The performance of modularity maximization in practical contexts

Although widely used in practice, the behavior and accuracy of the popular module identification technique called modularity maximization is not well understood in practical contexts. Here, we present a broad characterization of its performance in such situations. First, we revisit and clarify the resolution limit phenomenon for modularity maximization. Second, we show that the modularity function Q exhibits extreme degeneracies: it typically admits an exponential number of distinct high-scoring solutions and typically lacks a clear global maximum. Third, we derive the limiting behavior of the maximum modularity Q_max for one model of infinitely modular networks, showing that it depends strongly both on the size of the network and on the number of modules it contains. Finally, using three real-world metabolic networks as examples, we show that the degenerate solutions can fundamentally disagree on many, but not all, partition properties such as the composition of the largest modules and the distribution of module sizes. These results imply that the output of any modularity maximization procedure should be interpreted cautiously in scientific contexts. They also explain why many heuristics are often successful at finding high-scoring partitions in practice and why different heuristics can disagree on the modular structure of the same network. We conclude by discussing avenues for mitigating some of these behaviors, such as combining information from many degenerate solutions or using generative models.

💡 Research Summary

The paper provides a thorough investigation of modularity maximization—a cornerstone technique for community detection—focusing on its behavior in realistic, applied settings. It proceeds in four logical stages.
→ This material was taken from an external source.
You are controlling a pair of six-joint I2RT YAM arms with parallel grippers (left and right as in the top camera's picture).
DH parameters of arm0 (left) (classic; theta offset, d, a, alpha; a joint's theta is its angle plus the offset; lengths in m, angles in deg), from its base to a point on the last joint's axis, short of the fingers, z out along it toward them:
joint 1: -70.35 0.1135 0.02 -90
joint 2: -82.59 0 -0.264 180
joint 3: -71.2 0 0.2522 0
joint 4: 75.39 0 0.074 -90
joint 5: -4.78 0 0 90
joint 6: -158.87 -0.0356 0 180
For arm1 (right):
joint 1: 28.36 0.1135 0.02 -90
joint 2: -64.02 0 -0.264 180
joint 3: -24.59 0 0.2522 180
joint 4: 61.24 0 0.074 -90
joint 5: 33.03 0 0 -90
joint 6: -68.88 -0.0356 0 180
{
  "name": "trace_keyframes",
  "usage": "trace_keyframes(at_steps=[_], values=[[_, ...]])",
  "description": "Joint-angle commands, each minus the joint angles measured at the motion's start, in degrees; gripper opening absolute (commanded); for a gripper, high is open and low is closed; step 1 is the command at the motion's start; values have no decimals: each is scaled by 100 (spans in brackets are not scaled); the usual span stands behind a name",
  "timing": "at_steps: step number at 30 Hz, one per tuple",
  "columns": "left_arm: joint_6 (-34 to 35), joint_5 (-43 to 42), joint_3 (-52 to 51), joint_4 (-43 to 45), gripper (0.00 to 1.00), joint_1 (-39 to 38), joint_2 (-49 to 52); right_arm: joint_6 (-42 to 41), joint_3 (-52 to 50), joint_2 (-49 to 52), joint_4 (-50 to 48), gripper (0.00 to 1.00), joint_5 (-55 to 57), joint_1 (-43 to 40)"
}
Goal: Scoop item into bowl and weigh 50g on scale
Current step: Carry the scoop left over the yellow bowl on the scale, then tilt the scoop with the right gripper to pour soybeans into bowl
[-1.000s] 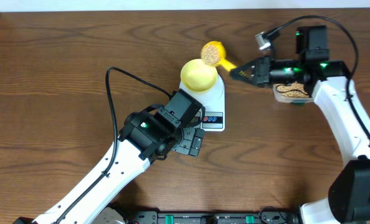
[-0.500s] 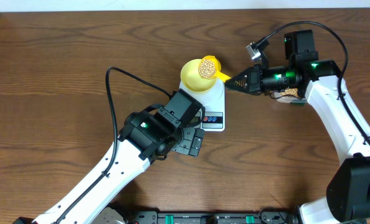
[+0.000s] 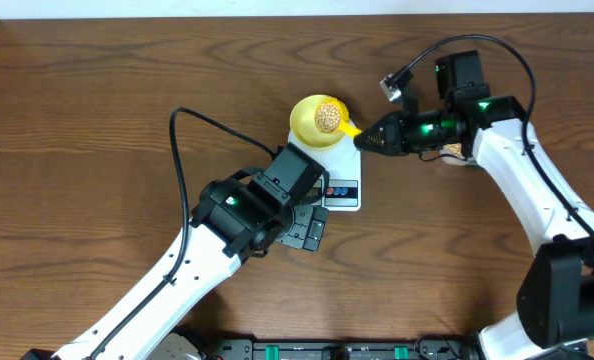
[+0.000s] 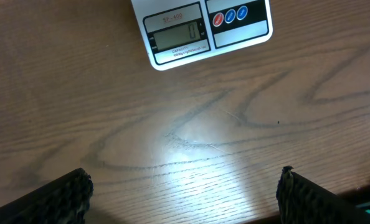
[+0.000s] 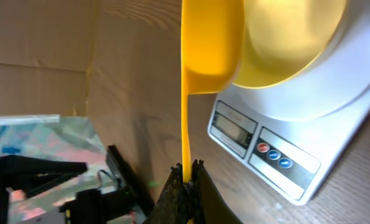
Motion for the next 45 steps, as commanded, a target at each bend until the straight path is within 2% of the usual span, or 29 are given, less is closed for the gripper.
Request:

First, the authors revisit the well‑known resolution‑limit problem. By reformulating the modularity function Q in terms of total edge count and intra‑module edge density, they demonstrate that the contribution of each module to Q saturates as the number of modules grows. Consequently, in large networks the method systematically merges small, well‑defined groups into larger ones because the increase in Q from keeping them separate is outweighed by the “resolution penalty.” This formalization clarifies why the limit is not a fixed scale but a function of network size and module count.

Second, the paper proves that Q is highly degenerate. For a broad class of sparse, modular graphs, there exist exponentially many distinct partitions whose Q values differ by less than a negligible amount (often <10⁻⁴). The authors term this phenomenon “exponential degeneracy” and show that a global maximum may not be uniquely defined. As a result, any heuristic—whether greedy (e.g., Louvain), spectral, or simulated‑annealing—will typically converge to one of many near‑optimal local maxima, and different heuristics can return dramatically different community structures despite achieving virtually identical Q scores.

Third, the authors analyze the asymptotic behavior of the maximum modularity Q_max for an “infinitely modular” network model. The model consists of N densely connected cliques (modules) linked by a vanishing density of inter‑clique edges. By taking the limits N → ∞ and clique size s → ∞, they derive a closed‑form expression for Q_max that depends on both N and s, rather than approaching a universal constant. Specifically, Q_max decreases as the number of modules grows (even if each module remains dense) and increases with the size of individual modules. This result implies that Q_max cannot serve as an absolute benchmark for comparing modularity across networks of different scales.

Finally, the theoretical insights are validated on three empirical metabolic networks (Escherichia coli, Saccharomyces cerevisiae, and Homo sapiens). The authors run several state‑of‑the‑art heuristics, collect thousands of high‑scoring partitions, and quantify the variation among them. They find that while macroscopic statistics—such as the total number of modules and the average module size—are relatively stable, microscopic details diverge: the composition of the largest modules, the distribution of module sizes, and the presence or absence of specific biochemical pathways differ substantially across degenerate solutions. This partial agreement underscores that conclusions drawn from a single modularity maximization run can be misleading, especially when the scientific question hinges on fine‑grained community composition.

In light of these findings, the authors recommend two practical mitigation strategies. (1) Ensemble analysis: aggregate information from many near‑optimal partitions to identify consensus structures, thereby reducing the impact of any single degenerate solution. (2) Model‑based inference: employ generative models such as stochastic block models or degree‑corrected block models, which incorporate prior knowledge and avoid reliance on the raw modularity landscape. Both approaches aim to produce more robust, reproducible community assignments.

Overall, the paper convincingly demonstrates that modularity maximization, despite its popularity, suffers from intrinsic resolution limits, exponential degeneracy, and scale‑dependent maxima. Researchers should therefore treat its output with caution, supplement it with ensemble or model‑based methods, and avoid over‑interpreting single‑run results in scientific analyses.